Okay, so you have the cabinet sitting in your bathroom between the bathtub and toilet. What's next?

Well, take account of what is already installed. For example, a regular cabinet will have a monitor, control panel and controls, a power supply, and the original arcade PCB. For the sake of simplicity, I will assume that the cabinet has a 25" monitor mounted horizontally in it. (Get a cabinet with a horizontally mounted monitor unless you want to set up a "speciality" cabinet for vertical games...).

Remove the power supply and PCB, and set them aside to store or sell. The monitor runs on a straight 110 (or 220 depending where you are) and the computer will use a computer power supply. So rip it out and forget about it for now.

Consider what you want on the control panel. Do you want a simple Street Fighter style panel, or one of those God-awful panels with 4 sticks, 30 buttons, 2 trackballs, a steering wheel, a flight yoke, 4 spinners and a cigar cutter? The Street Fighter layout is easier and with it you can play a majority of the games available on MAME. If you want a panel with everything on it, be prepared to custom make a panel for it and spend the rest of your natural born life trying to fit everything on there and getting it to work correctly. Also, a simple design will be more approachable for friends and guests who want to share in the glory of the cabinet with you. I suggest the Street Fighter layout (as if you hadn't guessed that already).

Is the cabinet rigged for stereo? If it is a "modern" cabinet, it probably is. But if you see only one speaker, it isn't. I wired the speakers of my cabinet directly to my Soundblaster card and it sounds great. If your cabinet is mono, it might be worth your while to make it stereo. Just use some 15$ USD speakers... they usually produce a good sound... and mount them in the marquee area. Don't forget to cut some holes (discreetly) so you can actually hear them.

Assuming that you looked at the monitor prior to the purchase, did it look weird, like bleeding colors, warped edges, etc? This may be due to a few things. The monitor may simply be out of adjustment, or it may need a "cap kit". When monitors grow old, the capacitors can "leak" and the diodes can become weak. First play with the display controls and see if that fixes the problem. If not, you might have to install a cap kit (or have one installed for you). Depending on who you have do it, it can cost anywhere from 30-100$ USD. The best bet is to call a video game distributor and look for people who do this sort of thing on the side. If you are bold enough to try it yourself, prepare for a lot of soldering.

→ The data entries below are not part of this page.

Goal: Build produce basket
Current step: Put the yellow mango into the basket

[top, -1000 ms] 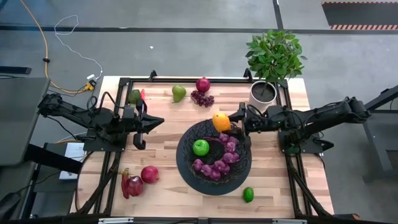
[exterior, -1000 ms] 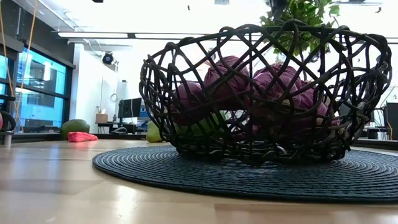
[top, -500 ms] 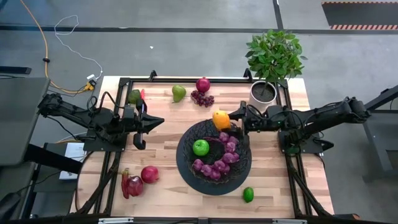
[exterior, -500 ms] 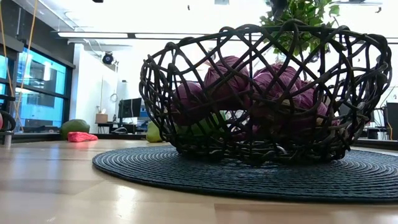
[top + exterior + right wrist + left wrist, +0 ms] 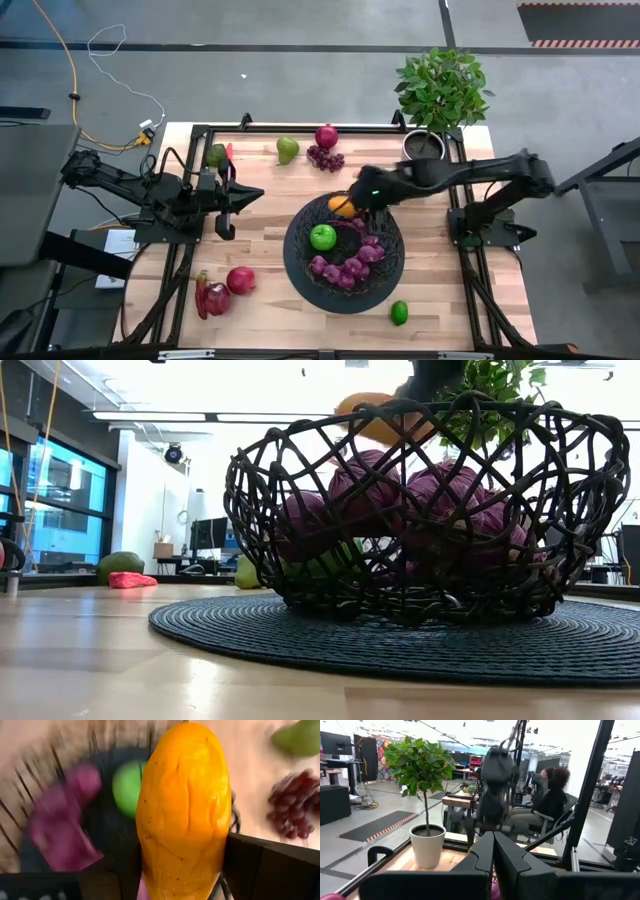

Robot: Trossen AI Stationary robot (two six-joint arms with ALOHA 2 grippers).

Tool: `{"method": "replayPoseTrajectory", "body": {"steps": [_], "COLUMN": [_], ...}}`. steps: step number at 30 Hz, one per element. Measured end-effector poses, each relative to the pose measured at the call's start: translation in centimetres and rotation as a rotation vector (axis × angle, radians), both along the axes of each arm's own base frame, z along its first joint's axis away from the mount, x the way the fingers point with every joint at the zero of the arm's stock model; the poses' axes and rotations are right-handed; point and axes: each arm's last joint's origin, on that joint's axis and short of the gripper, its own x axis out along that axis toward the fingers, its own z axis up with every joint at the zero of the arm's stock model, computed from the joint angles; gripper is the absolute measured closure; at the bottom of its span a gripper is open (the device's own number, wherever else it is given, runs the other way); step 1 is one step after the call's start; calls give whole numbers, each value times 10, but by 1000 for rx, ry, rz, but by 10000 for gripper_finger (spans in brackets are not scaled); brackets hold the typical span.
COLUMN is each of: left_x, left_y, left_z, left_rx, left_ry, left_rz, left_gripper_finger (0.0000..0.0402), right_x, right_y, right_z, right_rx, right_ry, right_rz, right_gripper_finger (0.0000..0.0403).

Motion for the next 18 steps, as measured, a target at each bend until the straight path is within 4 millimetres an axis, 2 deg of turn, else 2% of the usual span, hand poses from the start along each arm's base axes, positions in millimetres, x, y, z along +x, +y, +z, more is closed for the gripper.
{"method": "replayPoseTrajectory", "body": {"steps": [4, 8, 13, 18], "left_x": [0, 0, 0, 0], "left_y": [0, 0, 0, 0], "left_z": [0, 0, 0, 0], "left_rx": [-1, 0, 5, 7], "left_ry": [0, 0, 2, 2], "left_rz": [3, 3, 6, 6], "left_gripper_finger": [401, 401, 401, 401], "right_x": [20, 38, 51, 65], "right_y": [-7, -16, -19, -23], "right_z": [-26, -48, -75, -93], "right_rx": [-105, -134, -159, -245], "right_ry": [147, 202, 275, 293], "right_rz": [163, 217, 314, 205], "right_gripper_finger": [208, 208, 208, 208]}}
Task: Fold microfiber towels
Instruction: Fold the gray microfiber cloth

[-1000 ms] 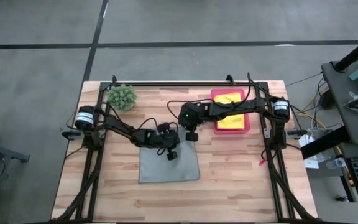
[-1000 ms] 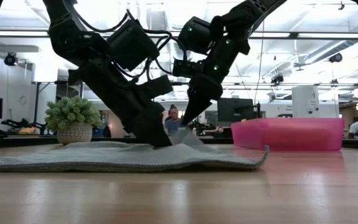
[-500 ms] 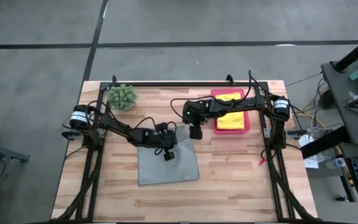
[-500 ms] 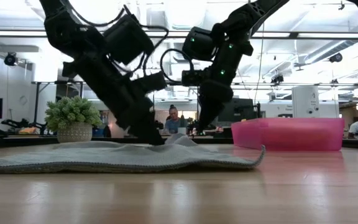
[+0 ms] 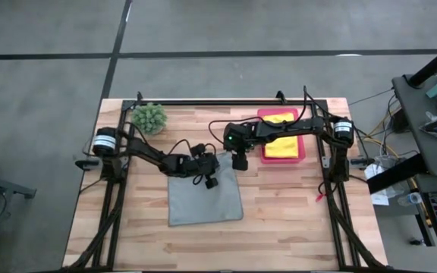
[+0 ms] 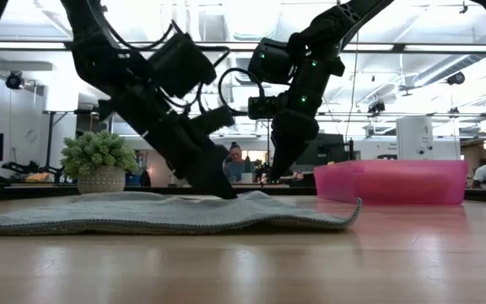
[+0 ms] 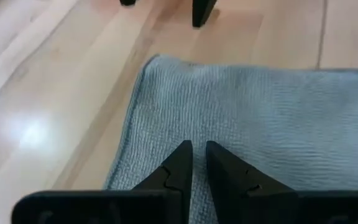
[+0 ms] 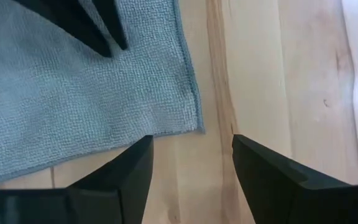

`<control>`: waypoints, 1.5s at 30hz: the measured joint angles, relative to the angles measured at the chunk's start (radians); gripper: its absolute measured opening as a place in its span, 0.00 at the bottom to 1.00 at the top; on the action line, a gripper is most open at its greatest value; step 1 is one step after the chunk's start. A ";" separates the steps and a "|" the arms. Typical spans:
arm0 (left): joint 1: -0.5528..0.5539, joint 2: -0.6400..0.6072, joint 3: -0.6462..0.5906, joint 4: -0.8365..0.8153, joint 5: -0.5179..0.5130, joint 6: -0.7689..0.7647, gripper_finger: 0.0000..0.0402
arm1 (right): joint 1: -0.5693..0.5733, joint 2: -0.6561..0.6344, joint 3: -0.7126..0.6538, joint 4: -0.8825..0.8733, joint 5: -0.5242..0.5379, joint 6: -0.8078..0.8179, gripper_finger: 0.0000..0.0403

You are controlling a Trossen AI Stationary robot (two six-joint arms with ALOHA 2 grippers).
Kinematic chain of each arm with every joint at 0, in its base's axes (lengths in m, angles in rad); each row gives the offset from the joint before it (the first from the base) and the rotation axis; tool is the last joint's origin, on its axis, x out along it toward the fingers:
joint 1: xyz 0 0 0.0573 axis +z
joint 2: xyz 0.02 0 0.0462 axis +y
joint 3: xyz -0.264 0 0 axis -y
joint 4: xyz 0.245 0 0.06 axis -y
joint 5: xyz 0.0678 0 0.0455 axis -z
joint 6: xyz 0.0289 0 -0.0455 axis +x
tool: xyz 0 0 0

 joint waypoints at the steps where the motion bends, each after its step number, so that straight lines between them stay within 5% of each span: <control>1: 0.002 0.008 0.001 0.004 0.000 0.000 0.08 | 0.000 0.000 0.000 0.001 0.000 0.007 0.52; 9: 0.016 0.016 0.012 0.004 -0.002 0.028 0.08 | 0.037 -0.001 -0.002 0.035 -0.030 -0.002 0.50; 18: -0.043 -0.222 0.011 -0.244 0.004 0.054 0.08 | 0.122 -0.056 -0.004 0.010 -0.029 0.038 0.45; 27: -0.272 -0.414 0.021 -0.510 0.057 -0.173 0.08 | 0.297 -0.076 -0.017 0.034 -0.020 0.118 0.46; 37: -0.577 -0.383 0.098 -0.686 0.134 -0.640 0.08 | 0.533 -0.075 -0.057 0.135 0.097 0.218 0.45; 45: -0.753 -0.308 0.131 -0.711 0.141 -0.637 0.08 | 0.684 -0.074 -0.104 0.241 0.222 0.303 0.45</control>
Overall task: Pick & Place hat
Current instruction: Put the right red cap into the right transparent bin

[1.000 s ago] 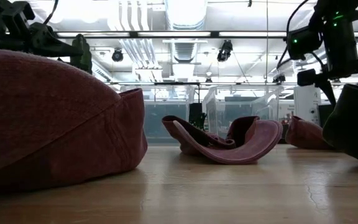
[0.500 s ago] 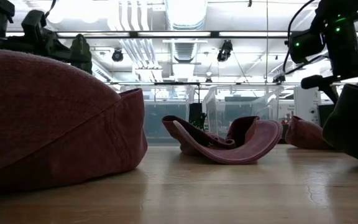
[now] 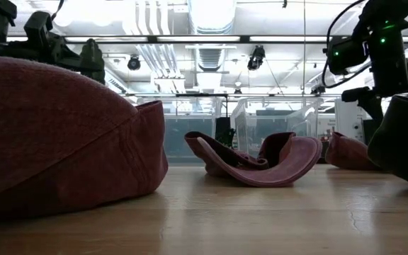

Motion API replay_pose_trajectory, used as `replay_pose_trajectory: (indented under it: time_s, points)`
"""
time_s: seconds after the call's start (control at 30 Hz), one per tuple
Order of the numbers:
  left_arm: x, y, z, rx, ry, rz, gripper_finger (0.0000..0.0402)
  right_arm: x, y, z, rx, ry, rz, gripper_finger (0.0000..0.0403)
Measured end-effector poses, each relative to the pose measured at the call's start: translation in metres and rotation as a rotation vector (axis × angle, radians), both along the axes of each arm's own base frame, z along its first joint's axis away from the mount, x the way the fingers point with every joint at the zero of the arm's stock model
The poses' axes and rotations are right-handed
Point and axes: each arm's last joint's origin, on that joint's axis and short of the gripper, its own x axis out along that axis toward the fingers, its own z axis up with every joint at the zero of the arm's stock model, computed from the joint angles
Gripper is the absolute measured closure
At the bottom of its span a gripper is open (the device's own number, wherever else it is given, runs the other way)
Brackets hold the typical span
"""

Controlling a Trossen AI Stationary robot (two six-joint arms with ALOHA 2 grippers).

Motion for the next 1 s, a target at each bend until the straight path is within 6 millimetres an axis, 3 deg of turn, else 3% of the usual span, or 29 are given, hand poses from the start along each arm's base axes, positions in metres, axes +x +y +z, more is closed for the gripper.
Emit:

Note: If you are unfamiliar with the way a monitor works, DON'T TOUCH IT AT ALL. The tube stores high voltage even after it has been without power for days. If you mess with it without knowing what you are doing, prepare to take the jolt of your life. While I have often been told that the shock can be fatal, I have not heard of an actual case of this happening... But I STILL don't take the chance and handle monitors with neurotic care. I once took a hit from a monitor I had "discharged" which caused me to drop the monitor and nearly wet myself. No joke, don't play around with a monitor!!


That being said, here is a (hopefully complete) list of the things you will need.

The cabinet w/ monitor

2 8-way joysticks (Wico is a good choice)

16 pushbuttons

A computer (800 mhz or greater for the best results, higher if you have the cash)

10 gig HD or more

A soundcard (suggest Soundblaster 16 ISA, if your computer has ISA slots)

A decent videocard (one that is able to send a 15 khz signal to the arcade monitor... A 30 khz may damage the monitor. I use a Matrox G400, but I have heard that the Trident 3D is among the best)

Your choice of OS. I have no clue how Linux works, so I am using MSDOS 7.0 from my Win98 CD. It enables you to use the large capacity of the HD without actually going to Windows. IMHO, Windows sucks on a MAME cabinet. Use DOS.

A J-PAC from It is a fingerboard that allows you to use the pre-existing JAMMA harness in the cabinet for the controls, as well as splits the 30 khz signal into 2 X 15 khz (so you can see the boot sequence and do command line stuff) as well as amplifies the signal to the monitor. This piece or hardware is worth every penny and I can't recommend it enough.

Wal-Mart sells a PC without Windows installed, and it has most of the stuff you would want in the cabinet-- a 800 MHZ processor, a decent hard drive. and a Trident video card for 199.99 USD. I might pick one up for my next cabinet.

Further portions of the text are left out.